Dawn chorus – the early morning bird concert – is fascinating to nature lovers, artists and dreamers alike. But it is also highly interesting for scientists.
Today we know that bird song fulfils many important functions, especially during the breeding season, for example to attract females or to defend territories against rivals. For bird researchers (ornithologists), the early morning is a very interesting time of the day because this is the time when most (song)birds are especially active. Although birds may keep singing throughout the day, their song behaviour is never as intense as during the early morning hours. Interestingly, each bird species begins their song at a specific time with respect to sunrise. This means that the sound of the bird concert will change its tune every morning when different species enter the stage. The sound also differs between regions, depending on which species are around to sing along – just like a concert sounds quite different if gentle flutes or electric guitars set the tone.
Not only time and place, but a number of other factors may also influence the dawn chorus, such as weather conditions (e.g. storm) or human-made noise (e.g. from air traffic). Hence, the dawn chorus of the Himalayan foothills will likely sound completely different from the one down at Piccadilly Circus in London (see noise maps, e.g.: http://noise.eea.europa.eu/) – and the latter will probably sound rather different on a busy Tuesday morning compared to on a rainy Sunday when a lot of people are allowed to sleep in.
We find this flexibility in bird behaviour absolutely exciting and would like to understand it better. In this special year of 2020, lockdown restricts a lot of human activity, thereby also tuning down a lot of human-made sounds, and leaving the centre stage to the bird dawn chorus – and we are here to listen very closely!
Soundscapes (from sound + landscape) reflect a lot of properties of a given habitat through their sound alone. Using the words of Bernie Krause : „While a picture may be worth a thousand words, a soundscape is worth a thousand pictures“ .
Sometimes, soundscapes change suddenly and drastically. A painful experience that Bernie witnessed when recording sound before and after logging activity in a Californian forest: despite reforestation efforts, the majority of birds had become silent,
even years after the logging event*. Other changes may occur more gradually, for
example due to the increase in road-traffic induced noise.
Thus, sound recordings or soundscapes may help scientists to become aware of longterm
changes in a habitat’s species composition, and to indicate where species
disappear and biodiversity decreases. Further, they may also help investigate the
influence of human-made noise on the song behaviour of birds.
Citizen science is based on the help of volunteers, for example for data collection or
analysis during a scientific project. With volunteer support, scientists are able to collect
much more data than they could ever achieve on their own. Even if the data are not
always of professional quality, they still produce exciting and important results. Last
but not least, citizen science has an educational aspect in that it transfers knowledge,
and provides food for thought.
In our project Dawn Chorus, we rely on citizen science to obtain sound recordings of
the early morning bird song from a multitude of locations simultaneously. These data
are complemented with information on time, date and location of the recording, and a
few simple questions about the current weather conditions and human-made
background noise. From this, scientists will be able to document the current state of
soundscapes, to compare it to the ones in the years to come, and to gain important
insight into human influence on biodiversity.

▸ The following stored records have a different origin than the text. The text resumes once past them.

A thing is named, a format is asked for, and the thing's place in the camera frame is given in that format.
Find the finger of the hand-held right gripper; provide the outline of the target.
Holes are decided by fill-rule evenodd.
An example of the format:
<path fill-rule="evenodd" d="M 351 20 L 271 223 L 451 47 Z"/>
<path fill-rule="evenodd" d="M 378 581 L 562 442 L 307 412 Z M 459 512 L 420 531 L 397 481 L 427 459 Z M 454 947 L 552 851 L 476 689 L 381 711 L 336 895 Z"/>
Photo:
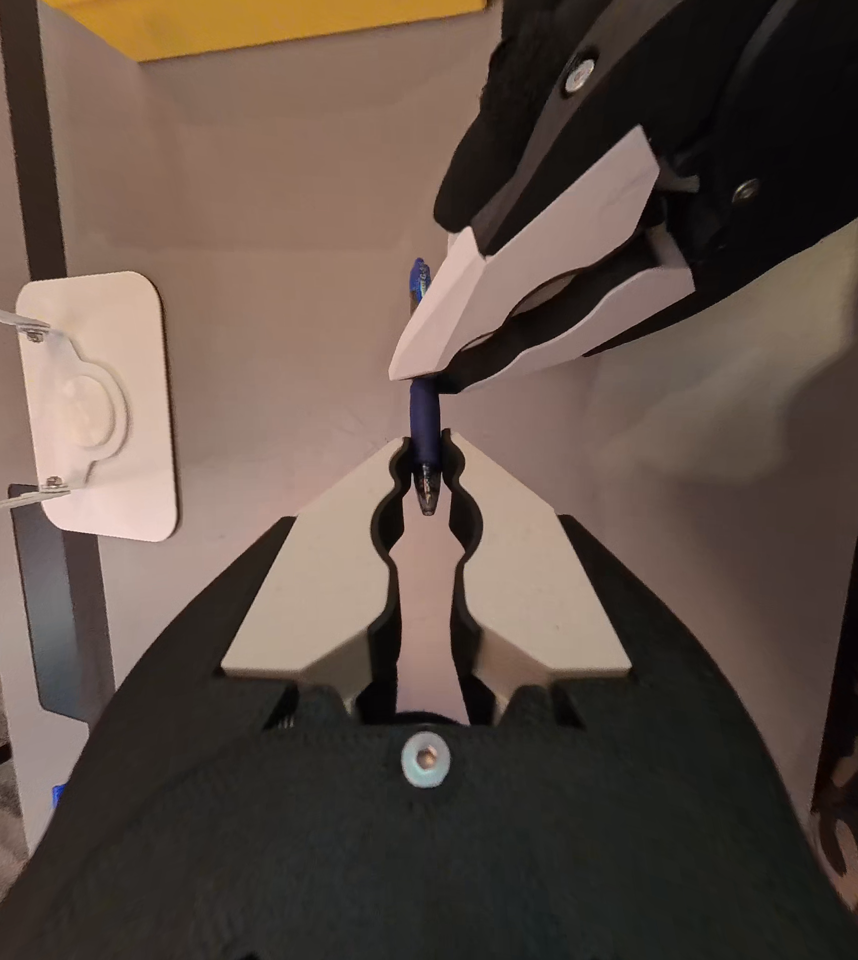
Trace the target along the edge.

Many people have heard about bird species decline on the news, but they may not be
aware that this phenomenon is happening right now, literally in their own backyard.
The dawn chorus is a wonderful nature spectacle, and it is a useful indicator of species
diversity which we would like to make accessible. So join us in experiencing this
beautiful spectacle of nature, and engage – take a conscious listen! Especially in these
challenging times of the 2020 lockdown in which human activities but also human
sounds are toned down.
As explained above, the dawn chorus sounds different, depending on where you are
and what time (with respect to sunrise) it is. To disentangle the effect of human
activities, e.g. noise, we need to control for other factors such as the time of day or the
current weather conditions, because these factors may also strongly influence the
This is why we require a LOT of recordings, preferably collected under the same
recording conditions, from many different locations. Ideally, each volunteer would
collect multiple recordings from the same location (1) over the course of the same
morning (before, during and after dawn), or (2) made at the same time, but distributed
across multiple days (ideally on a normal working day and a holiday). You will find
instructions on how to make an ideal recording here (https://dawn-chorus.org/en).
Based on the collected data, we hope to identify the species and timing (with respect
to sunrise) of bird song. A short questionnaire in the upload section aims to collect
additional data on location, time, current weather conditions, the exact temperature (if
available), the type of habitat (e.g. city balcony or country garden), as well as the
amount of human-made noise experienced during the recording.
The Citizen Science Platform Dawn Chorus is a project by BIOTOPIA (Bavaria’s new
museum of life sciences and environment) and the Foundation Arts and Nature.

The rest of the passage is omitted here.